■ **TASK TO CARRY OUT**
Line count for "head": report how many lines in this material hold that string, with the number alone as the answer.

■ **COLLECTED MATERIAL**
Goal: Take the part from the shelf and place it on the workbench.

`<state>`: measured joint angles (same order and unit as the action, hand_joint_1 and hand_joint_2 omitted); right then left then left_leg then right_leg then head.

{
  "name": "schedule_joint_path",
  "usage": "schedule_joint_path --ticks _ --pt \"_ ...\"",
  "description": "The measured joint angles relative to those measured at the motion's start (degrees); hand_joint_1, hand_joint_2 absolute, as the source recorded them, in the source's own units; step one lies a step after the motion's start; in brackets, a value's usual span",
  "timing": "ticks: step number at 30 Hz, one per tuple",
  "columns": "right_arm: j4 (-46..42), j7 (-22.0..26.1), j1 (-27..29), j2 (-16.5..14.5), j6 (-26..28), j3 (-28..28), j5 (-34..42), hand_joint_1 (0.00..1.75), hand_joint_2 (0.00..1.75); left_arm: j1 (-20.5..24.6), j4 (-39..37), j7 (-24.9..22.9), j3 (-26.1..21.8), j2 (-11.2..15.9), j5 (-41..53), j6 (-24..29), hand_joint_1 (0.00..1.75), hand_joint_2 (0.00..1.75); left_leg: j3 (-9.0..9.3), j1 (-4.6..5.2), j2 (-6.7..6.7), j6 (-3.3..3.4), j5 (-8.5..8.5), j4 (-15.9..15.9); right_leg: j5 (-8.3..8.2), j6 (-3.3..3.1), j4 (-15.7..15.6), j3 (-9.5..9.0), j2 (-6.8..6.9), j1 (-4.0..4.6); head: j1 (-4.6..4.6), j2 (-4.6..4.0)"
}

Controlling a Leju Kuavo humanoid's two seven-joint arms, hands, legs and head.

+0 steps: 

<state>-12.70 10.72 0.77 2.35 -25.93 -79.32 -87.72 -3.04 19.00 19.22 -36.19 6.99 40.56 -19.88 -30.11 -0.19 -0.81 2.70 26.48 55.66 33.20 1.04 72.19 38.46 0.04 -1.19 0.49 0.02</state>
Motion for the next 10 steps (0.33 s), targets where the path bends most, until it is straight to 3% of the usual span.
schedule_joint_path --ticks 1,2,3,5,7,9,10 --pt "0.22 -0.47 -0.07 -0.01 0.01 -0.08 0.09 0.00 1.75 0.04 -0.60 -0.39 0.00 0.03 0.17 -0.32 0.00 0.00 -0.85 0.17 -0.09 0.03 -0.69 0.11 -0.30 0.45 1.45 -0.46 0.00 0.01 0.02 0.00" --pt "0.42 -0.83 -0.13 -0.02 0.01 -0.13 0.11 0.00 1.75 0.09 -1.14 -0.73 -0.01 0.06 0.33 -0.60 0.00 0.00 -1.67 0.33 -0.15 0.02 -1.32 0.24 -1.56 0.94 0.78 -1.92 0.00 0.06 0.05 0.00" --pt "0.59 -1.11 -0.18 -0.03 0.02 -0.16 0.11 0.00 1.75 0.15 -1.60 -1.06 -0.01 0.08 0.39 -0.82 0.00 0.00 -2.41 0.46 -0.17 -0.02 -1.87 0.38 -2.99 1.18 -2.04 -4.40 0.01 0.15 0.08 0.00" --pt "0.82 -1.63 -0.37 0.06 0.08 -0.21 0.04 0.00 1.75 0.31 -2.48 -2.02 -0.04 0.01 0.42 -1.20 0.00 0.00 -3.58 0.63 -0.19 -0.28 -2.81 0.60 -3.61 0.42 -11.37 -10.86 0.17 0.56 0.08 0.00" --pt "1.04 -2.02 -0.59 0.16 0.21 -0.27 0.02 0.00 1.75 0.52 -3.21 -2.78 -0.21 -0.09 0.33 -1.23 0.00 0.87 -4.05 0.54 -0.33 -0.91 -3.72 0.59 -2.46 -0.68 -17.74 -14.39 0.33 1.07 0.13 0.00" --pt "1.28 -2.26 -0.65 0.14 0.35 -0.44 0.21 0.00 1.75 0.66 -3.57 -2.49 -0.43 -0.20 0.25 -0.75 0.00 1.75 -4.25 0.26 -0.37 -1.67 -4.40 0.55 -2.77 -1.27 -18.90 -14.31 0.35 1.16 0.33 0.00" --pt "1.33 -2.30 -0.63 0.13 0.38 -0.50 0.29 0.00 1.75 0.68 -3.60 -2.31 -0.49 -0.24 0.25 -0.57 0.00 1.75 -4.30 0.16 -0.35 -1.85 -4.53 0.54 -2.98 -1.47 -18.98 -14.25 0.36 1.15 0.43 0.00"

■ **EXERCISE RESULT**
3